> **WHAT YOU WILL DO**
The lines below, from the first through the one containing "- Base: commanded", are to be given again exactly, with pictures left out and nothing added.

> **DATA BELOW**
+ + + + +

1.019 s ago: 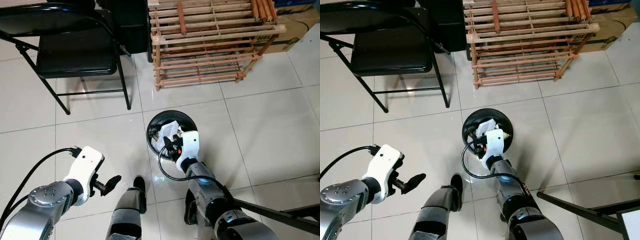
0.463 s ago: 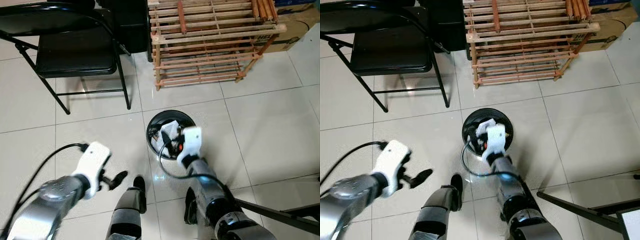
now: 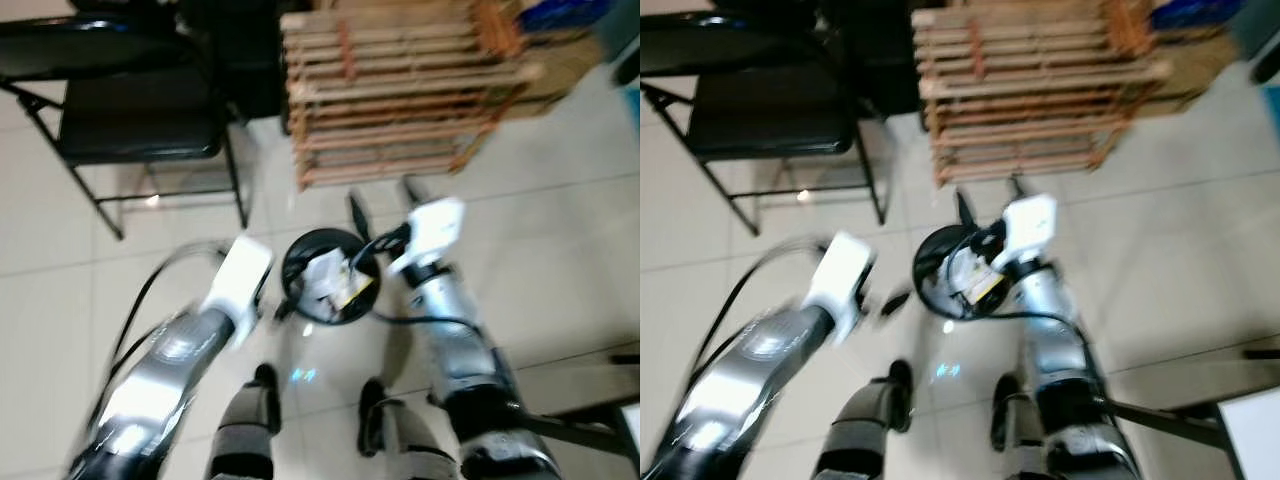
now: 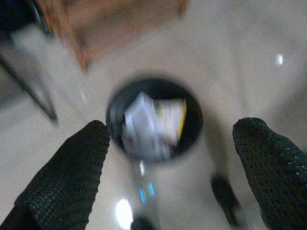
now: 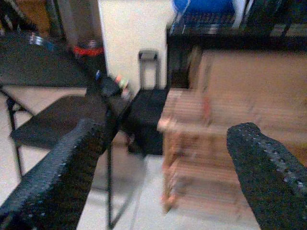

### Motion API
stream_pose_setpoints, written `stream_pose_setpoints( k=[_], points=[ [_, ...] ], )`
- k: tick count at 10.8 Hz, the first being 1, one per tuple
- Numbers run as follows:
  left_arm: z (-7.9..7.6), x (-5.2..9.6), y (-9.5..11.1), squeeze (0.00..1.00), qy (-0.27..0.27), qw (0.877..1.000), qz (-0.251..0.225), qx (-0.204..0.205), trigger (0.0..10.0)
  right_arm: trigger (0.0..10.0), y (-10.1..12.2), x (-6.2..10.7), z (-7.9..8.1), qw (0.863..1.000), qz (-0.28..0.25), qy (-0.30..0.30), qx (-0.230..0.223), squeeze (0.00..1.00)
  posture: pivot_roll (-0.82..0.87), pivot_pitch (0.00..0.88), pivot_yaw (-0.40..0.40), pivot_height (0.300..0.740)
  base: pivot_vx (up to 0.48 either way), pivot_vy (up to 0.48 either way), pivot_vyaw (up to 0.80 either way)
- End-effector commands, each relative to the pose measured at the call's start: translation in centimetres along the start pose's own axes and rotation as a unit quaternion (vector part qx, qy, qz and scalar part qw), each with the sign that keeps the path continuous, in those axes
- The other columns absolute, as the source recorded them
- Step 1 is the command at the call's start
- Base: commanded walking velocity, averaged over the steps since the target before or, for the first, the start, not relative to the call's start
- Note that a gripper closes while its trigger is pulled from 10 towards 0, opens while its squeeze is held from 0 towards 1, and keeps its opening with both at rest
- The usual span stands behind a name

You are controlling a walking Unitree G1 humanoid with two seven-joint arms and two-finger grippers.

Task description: Picking trash to rubbish bin

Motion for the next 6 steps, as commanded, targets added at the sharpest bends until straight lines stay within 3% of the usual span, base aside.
stream_pose_setpoints(
  k=[1,2,3,4,6],
  points=[
    [-0.6,-0.2,-0.5,0.0,0.001,1.0,0.0,-0.005,10.0,10.0,-0.1,0.7,-0.1,1.0,0.01,-0.004,0.009,1.0,0.26,0.237,-0.047,0.74,0.0,0.0,0.0],
    [0.1,-1.8,2.0,0.0,0.032,0.997,-0.062,-0.019,10.0,10.0,2.2,1.9,-0.7,0.999,-0.008,-0.019,0.041,0.69,0.22,0.179,-0.049,0.74,0.0,0.0,0.0],
    [0.2,-2.3,2.6,0.0,0.04,0.996,-0.08,-0.028,10.0,10.0,2.8,2.4,-1.0,0.998,-0.009,-0.03,0.05,0.09,0.2,0.166,-0.05,0.74,0.0,0.0,0.0],
    [0.2,-3.1,4.2,0.0,0.056,0.99,-0.124,-0.042,10.0,10.0,4.2,4.1,-1.9,0.996,-0.01,-0.065,0.061,0.0,0.18,0.138,-0.054,0.74,0.0,0.0,0.0],
    [0.1,-4.4,6.1,0.0,0.071,0.984,-0.16,-0.036,10.0,10.0,5.7,6.7,-2.9,0.99,-0.004,-0.111,0.082,0.0,0.14,0.101,-0.057,0.74,0.0,0.0,0.0]
  ],
)
Point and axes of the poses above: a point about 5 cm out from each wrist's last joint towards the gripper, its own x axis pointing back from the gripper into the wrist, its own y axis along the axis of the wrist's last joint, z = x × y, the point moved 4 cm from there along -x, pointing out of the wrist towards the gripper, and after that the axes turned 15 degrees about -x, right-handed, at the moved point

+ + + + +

> **RESPONSE TO THE TASK**
1.019 s ago: 
0.463 s ago: 
now: 
now: 
now: 

### Motion API
stream_pose_setpoints, written `stream_pose_setpoints( k=[_], points=[ [_, ...] ], )`
- k: tick count at 10.8 Hz, the first being 1, one per tuple
- Numbers run as follows:
  left_arm: z (-7.9..7.6), x (-5.2..9.6), y (-9.5..11.1), squeeze (0.00..1.00), qy (-0.27..0.27), qw (0.877..1.000), qz (-0.251..0.225), qx (-0.204..0.205), trigger (0.0..10.0)
  right_arm: trigger (0.0..10.0), y (-10.1..12.2), x (-6.2..10.7), z (-7.9..8.1), qw (0.863..1.000), qz (-0.28..0.25), qy (-0.30..0.30), qx (-0.230..0.223), squeeze (0.00..1.00)
  posture: pivot_roll (-0.82..0.87), pivot_pitch (0.00..0.88), pivot_yaw (-0.40..0.40), pivot_height (0.300..0.740)
  base: pivot_vx (up to 0.48 either way), pivot_vy (up to 0.48 either way), pivot_vyaw (up to 0.80 either way)
- End-effector commands, each relative to the pose measured at the call's start: translation in centimetres along the start pose's own axes and rotation as a unit quaternion (vector part qx, qy, qz and scalar part qw), each with the sign that keeps the path continuous, in those axes
- The other columns absolute, as the source recorded them
- Step 1 is the command at the call's start
- Base: commanded walking velocity, averaged over the steps since the target before or, for the first, the start, not relative to the call's start

The work is done, and the output is complete.